Fifth Generation Systems, Inc.
- Industry: Utility software, computer security
- Founded: October 1984; 41 years ago in Baton Rouge, Louisiana, United States
- Defunct: October 4, 1993; 32 years ago
- Fate: Acquired by Symantec for US$53.8 million
- Headquarters: Baton Rouge, Louisiana, United States
- Parent: Symantec

= Fifth Generation Systems =

American utility software company, 1984–1993

Fifth Generation Systems, Inc. was an American utility software and computer security company founded in October 1984 in Baton Rouge, Louisiana, by Robert Mitchell, Leroy Mitchell, Roger Ivey and Bruce Ray. The company developed a broad range of productivity and security tools for both Macintosh and PC platforms, with products spanning backup, file compression, disk management, font management and virus scanning.
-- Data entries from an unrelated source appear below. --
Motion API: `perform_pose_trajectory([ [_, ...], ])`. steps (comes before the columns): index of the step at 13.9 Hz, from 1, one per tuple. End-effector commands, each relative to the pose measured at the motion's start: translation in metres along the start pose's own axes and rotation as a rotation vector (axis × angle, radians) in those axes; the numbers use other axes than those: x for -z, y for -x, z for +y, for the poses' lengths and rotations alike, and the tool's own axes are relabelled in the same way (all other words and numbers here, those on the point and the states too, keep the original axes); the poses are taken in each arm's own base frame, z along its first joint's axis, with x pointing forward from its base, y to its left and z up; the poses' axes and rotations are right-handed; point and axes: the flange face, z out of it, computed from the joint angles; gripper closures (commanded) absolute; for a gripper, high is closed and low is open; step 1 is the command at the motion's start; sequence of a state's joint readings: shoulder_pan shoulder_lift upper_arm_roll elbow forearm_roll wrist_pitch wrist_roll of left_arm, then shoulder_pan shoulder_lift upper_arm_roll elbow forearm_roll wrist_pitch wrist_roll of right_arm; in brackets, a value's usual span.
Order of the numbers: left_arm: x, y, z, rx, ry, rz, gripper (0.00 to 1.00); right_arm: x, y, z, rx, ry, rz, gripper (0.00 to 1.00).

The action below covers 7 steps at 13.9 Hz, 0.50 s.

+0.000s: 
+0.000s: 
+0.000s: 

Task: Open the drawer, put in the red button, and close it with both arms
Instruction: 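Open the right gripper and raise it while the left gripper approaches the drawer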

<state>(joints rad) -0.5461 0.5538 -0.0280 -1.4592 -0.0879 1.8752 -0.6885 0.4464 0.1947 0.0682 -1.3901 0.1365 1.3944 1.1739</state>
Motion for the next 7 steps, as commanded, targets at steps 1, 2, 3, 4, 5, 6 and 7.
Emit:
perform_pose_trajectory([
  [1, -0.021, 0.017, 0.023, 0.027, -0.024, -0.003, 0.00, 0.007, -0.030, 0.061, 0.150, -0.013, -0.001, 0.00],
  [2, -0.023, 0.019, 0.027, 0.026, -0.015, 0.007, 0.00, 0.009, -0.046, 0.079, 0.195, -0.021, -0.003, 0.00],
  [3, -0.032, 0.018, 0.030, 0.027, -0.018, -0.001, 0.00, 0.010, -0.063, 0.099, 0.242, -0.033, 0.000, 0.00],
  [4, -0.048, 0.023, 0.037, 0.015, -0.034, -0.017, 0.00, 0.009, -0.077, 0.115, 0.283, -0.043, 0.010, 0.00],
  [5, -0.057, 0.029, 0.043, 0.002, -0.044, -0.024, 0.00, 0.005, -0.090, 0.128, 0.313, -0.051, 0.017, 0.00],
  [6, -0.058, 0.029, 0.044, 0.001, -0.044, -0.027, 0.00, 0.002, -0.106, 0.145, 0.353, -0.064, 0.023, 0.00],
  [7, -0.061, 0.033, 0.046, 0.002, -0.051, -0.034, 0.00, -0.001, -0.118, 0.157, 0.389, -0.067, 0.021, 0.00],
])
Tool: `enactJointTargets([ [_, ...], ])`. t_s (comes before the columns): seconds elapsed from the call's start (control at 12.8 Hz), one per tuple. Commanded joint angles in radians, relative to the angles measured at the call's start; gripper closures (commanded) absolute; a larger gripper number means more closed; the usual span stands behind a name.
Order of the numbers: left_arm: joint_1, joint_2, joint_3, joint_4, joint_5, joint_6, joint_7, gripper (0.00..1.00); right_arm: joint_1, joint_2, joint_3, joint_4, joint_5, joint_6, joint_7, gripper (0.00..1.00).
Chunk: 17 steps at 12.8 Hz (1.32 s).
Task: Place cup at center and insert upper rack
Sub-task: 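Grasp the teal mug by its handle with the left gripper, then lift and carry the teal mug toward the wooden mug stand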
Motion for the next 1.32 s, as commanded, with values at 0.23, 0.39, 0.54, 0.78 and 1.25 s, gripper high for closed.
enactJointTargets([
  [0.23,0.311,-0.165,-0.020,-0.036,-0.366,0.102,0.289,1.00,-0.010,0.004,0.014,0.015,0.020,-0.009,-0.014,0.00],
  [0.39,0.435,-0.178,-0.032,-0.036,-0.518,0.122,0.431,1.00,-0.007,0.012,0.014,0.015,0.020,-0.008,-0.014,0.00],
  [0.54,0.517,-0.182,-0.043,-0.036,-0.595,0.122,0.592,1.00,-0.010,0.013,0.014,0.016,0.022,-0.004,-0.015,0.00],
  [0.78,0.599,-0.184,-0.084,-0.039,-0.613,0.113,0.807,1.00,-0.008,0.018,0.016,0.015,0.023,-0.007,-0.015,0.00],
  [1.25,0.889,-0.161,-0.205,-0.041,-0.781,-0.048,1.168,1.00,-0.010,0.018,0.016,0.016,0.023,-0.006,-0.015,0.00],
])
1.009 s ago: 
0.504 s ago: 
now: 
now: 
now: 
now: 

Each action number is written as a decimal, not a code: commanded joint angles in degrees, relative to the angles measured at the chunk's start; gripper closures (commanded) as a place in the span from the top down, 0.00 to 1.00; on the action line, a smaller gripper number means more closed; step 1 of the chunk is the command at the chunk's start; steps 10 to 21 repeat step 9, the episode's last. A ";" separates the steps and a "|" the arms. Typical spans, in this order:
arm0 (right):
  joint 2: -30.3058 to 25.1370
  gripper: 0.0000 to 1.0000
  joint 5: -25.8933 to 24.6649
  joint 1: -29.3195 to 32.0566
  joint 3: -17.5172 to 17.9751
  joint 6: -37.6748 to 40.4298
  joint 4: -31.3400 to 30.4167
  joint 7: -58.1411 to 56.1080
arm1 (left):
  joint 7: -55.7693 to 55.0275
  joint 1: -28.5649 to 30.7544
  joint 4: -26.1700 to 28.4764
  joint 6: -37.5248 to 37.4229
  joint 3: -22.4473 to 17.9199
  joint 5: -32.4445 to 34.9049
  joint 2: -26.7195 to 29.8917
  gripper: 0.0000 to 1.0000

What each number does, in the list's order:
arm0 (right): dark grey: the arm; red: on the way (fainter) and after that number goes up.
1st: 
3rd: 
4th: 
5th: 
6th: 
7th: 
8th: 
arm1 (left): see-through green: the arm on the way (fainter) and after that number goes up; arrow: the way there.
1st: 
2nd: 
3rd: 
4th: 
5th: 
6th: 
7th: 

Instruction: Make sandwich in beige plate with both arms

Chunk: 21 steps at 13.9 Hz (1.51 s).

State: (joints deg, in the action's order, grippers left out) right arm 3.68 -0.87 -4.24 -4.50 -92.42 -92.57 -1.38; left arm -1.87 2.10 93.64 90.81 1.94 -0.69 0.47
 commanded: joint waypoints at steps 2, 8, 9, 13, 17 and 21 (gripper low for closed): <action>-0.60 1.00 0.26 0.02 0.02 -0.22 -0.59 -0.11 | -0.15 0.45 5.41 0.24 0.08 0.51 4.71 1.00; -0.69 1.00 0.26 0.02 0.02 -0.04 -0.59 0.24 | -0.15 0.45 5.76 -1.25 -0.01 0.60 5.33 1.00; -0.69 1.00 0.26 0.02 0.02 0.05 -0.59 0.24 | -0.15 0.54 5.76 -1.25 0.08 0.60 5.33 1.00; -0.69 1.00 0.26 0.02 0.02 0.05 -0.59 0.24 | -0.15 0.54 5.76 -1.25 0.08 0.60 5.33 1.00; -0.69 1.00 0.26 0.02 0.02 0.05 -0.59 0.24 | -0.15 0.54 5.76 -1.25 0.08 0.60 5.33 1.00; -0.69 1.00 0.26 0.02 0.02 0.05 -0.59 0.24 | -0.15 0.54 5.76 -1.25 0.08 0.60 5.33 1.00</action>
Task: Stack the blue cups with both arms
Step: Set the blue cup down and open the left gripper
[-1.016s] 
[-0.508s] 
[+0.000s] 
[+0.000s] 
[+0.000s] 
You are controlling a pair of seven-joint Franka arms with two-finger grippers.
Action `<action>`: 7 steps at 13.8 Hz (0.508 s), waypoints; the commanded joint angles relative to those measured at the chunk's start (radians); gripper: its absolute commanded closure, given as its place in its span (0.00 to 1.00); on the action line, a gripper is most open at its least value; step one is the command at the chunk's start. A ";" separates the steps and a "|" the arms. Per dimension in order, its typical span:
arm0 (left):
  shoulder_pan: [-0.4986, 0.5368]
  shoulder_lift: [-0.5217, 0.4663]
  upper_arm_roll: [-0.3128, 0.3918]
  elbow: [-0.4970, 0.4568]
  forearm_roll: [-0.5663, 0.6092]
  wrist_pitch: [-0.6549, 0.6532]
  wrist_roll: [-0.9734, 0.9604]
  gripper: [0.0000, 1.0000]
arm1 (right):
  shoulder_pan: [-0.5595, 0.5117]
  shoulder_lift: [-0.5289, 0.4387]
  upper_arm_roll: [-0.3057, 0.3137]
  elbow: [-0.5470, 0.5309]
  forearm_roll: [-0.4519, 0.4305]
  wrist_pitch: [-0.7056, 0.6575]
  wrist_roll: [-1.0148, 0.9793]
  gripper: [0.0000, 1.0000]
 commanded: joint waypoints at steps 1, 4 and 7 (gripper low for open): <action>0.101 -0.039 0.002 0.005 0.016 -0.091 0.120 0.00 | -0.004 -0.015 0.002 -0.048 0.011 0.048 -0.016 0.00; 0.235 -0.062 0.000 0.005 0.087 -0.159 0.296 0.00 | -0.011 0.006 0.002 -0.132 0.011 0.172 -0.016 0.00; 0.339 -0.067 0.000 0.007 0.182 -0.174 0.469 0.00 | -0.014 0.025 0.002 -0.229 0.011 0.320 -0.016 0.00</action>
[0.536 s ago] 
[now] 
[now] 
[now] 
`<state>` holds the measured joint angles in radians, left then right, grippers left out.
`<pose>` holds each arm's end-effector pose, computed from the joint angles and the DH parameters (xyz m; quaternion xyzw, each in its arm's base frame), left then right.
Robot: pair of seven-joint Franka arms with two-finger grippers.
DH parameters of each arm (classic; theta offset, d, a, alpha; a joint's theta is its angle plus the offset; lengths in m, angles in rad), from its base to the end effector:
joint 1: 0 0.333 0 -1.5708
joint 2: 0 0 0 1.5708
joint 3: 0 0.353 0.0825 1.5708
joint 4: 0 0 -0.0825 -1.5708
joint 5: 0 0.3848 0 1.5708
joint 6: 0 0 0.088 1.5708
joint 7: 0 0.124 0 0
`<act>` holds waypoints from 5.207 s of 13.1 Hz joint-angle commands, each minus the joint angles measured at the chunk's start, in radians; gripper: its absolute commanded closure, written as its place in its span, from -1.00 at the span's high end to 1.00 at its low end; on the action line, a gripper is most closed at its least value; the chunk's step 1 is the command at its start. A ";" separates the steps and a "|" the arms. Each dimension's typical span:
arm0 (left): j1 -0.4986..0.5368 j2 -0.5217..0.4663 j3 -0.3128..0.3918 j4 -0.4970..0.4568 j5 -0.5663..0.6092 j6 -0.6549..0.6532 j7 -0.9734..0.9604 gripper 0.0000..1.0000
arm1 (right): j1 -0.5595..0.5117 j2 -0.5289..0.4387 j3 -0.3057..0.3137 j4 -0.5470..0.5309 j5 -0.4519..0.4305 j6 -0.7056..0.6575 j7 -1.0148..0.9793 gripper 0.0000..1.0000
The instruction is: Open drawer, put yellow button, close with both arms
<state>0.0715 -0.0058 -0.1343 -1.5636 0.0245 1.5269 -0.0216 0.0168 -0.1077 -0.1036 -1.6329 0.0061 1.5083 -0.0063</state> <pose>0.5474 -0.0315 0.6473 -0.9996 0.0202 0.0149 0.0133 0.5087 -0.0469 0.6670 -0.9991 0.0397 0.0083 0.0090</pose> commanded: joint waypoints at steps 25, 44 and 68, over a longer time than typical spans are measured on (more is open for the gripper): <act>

Symantec acquired Fifth Generation Systems on 4 October 1993 for US$53.8 million.

== History ==
Fifth Generation Systems was founded in 1984 and grew to become a significant publisher of system utilities through the late 1980s and early 1990s. Its flagship product, FastBack, was an early hard disk backup utility that competed directly with The Norton Backup from Symantec.

All four founders later departed following the acquisition of the company by Barry Bellue, who was subsequently accused of fraud and theft from company accounts.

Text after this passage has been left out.